And with an MSRP of $239, I remember going to Micro Center and it was sold out. I just can’t believe we’re still getting 8GB cards in 2025.

22 Comments

  1. IcedTea0517

    Hey OP, do you still remember when getting the top-tier GPU doesn’t just mean it cost you your entire organ inside your body to afford it? Good times.. right?

  2. HopefulRelative4533

    I remember my first build having a gtx 970, damn it’s been 10 years already and many build laters. I remember them putting two of these against the titan I think

  3. LSD_Ninja

    If nvidia was willing to hit the same price point as the 2GB GTX 1050 ($109 in 2016, 145 in 2025), I don’t think I’d care that it had “only” 8GB of VRAM…

  4. ShadowSystem64

    Paid $240 for mine in 2016 when I built my first computer. Played RDR2 on it and it handled that game like a champ. The 8GB of VRAM certainly gave it alot of longevity.

  5. simola-

    I bought that bad boy for $280, water cooled it, de shrouded it, frankensteined it and now it lives in a relatives PC.

  6. hula_balu

    I still have mine. Its on display lol

  7. blueangel1953

    Still have mine flashed to a 580, still does well in my old system (4790k, 16GB DDR3).

  8. aurichio

    my RX580 is still chugging along very well in a secondary computer and it always amazes me how good these cheap little things are. Truly punched above their weight class.

  9. PsychologicalGlass47

    “The only metric I’m smart enough to understand is VRAM count” if I’ve ever seen it.

  10. HayabusaKnight

    It was pretty good too, used one for awhile after my 290X cooked it’s own RAM. Fuck you HIS.

  11. Own-Turnover6876

    Getting a 4070S from a 1070TI last year was definitely the right call even if it’s only 12GB

  12. life_konjam_better

    AMD about to release a 128bit card next month, I just hope they cancelled the 8gb variants because it’d be a bloodbath in reviews.

  13. reeefur

    I remember getting my RX 580 for $159, albeit on eBay. Now I’m grateful I only paid $1999 for my GPU 🤡

  14. ggrnw27

    Mine’s still chugging along in my rig to this day

  15. jalapenoi

    Remember coming out of the 1st cryptopocalypse. These GPUs were everywhere and so cheap. We had new GPU releases + old mining GPUs.
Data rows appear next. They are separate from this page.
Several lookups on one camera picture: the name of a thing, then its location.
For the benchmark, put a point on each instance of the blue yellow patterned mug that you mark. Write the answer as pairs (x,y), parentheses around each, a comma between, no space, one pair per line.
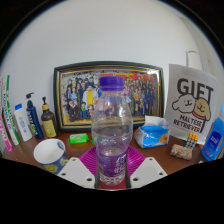
(50,156)

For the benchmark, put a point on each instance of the amber pump bottle yellow label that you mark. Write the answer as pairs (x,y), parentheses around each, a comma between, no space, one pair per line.
(49,122)

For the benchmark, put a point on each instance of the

    The PC gaming hype was real. People were building “console killers” left and right. Those were the days.

    But the manufacturers learned their lesson, and at the end of the 2nd cryptopocalypse, they delayed the new generation + raised the prices. It killed any chance of getting the great value that we saw during the 1st. It’s just been downhill ever since.

  16. ElChupanibre-o

    The first GPU I ever purchased with my own money was an ATI 3870×2 for $500 CAD in 2008.
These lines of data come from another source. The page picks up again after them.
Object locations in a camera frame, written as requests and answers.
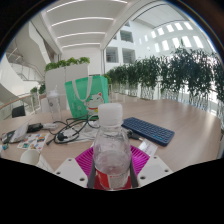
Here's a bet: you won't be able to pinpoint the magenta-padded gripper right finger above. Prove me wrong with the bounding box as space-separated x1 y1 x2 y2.
128 144 175 189

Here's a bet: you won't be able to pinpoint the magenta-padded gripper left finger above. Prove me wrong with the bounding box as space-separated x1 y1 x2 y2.
53 146 98 190

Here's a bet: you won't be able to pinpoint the clear plastic water bottle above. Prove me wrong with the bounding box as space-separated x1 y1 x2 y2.
92 102 133 191

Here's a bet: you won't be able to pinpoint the white paper card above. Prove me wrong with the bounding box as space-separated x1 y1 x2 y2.
137 139 159 158

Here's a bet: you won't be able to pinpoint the flat round red coaster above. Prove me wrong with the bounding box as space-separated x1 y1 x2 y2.
89 168 135 192

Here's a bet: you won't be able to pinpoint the dark blue keyboard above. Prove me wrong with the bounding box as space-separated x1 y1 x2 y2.
121 116 176 147

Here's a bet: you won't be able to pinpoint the colourful sticker sheet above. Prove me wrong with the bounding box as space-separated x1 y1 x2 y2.
16 132 51 152

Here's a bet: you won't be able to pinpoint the white charger block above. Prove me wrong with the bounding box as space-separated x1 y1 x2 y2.
42 122 59 131

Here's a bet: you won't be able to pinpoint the black charger block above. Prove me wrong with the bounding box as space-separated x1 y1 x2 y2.
26 122 45 134

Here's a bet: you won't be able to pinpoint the clear lidded tumbler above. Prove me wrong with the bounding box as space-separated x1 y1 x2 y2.
46 88 64 124

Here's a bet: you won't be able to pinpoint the green tote bag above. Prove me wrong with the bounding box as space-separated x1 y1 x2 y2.
63 74 110 120

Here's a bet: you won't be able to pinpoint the black chair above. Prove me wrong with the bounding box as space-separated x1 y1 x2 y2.
11 104 27 119

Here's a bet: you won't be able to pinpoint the small planter with green plants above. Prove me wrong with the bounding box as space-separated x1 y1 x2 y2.
29 83 47 97

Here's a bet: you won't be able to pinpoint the row of green hedge plants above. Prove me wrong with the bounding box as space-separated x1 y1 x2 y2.
102 45 224 113

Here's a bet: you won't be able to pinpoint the white planter cabinet with plants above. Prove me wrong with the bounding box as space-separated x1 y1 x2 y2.
43 56 91 101

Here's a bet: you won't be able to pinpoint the ceiling light strips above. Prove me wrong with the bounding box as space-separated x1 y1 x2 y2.
45 0 130 50

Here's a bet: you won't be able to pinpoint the black tangled cables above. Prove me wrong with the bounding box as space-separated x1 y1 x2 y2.
45 114 102 146

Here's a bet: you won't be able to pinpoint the white mug with gold handle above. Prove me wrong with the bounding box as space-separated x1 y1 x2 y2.
19 148 55 174
    The last GPU I bought was a 5090 for $4100 CAD today.

    Even adjusted for inflation, that 3870×2 is only 700 today. And that was literally TWO top end GPUs on one card.

    What the fuck man. I feel bad for kids trying to get into this stuff. I used to be able to afford top end gear working part time while in school. No way a kid today can.

  17. ITXEnjoyer

    Back then I got one of the 4GB blower styles and flashed the bios to unlock the other 4GB on the pcb making it an 8GB version.

    Legend card.

  18. Living_Studio_8670

    10 years later and we still doing 8 gb

  19. Ok_Helicopter_2889

    How is it possible that in 2025, we’re somehow paying more for the same 8gb of vram? 1080ti could never

  20. Dayum, I remember this. There was *a massive* astroturfing campaign by Nvidia to try highlighting it broke the PCIe spec and could overpower the PCIe slot, destroying your expensive motherboard. Nvidia later recounted it as one of the most effective opinion campaigns they’d ever run.

    It was true, and would possibly even be a problem if Nvidia’s GTX 750 Ti, GTX 750, and GTX 960 weren’t doing the exact same thing without blowing out anyone’s motherboard and had been for a few years before the RX 480’s release.

    Anyhow, RX 480 was up against the GTX 1060 6 GB both in price and in performance for most of its life and it was damn solid against it. Polaris 10 was an almost-unchanged resynthesis of the earlier Tonga GPU, a few more CUs (from 32 to 36) but quadrupling the L2 cache from 512 kB to 2048 kB. GCN had always been quite cache heavy and Nvidia had been catching up with Maxwell (GM204 also boosted cache to 2 MB).

    On release it was meant to take on, in price at least, GTX 970 (which had been on the market for a while already) and it did, easily, more or less across the board.

    The RX 570 8GB, based on the same GPU (with some units disabled, but not many), is *still* a fairly okay low-end 720p/1080p GPU even today.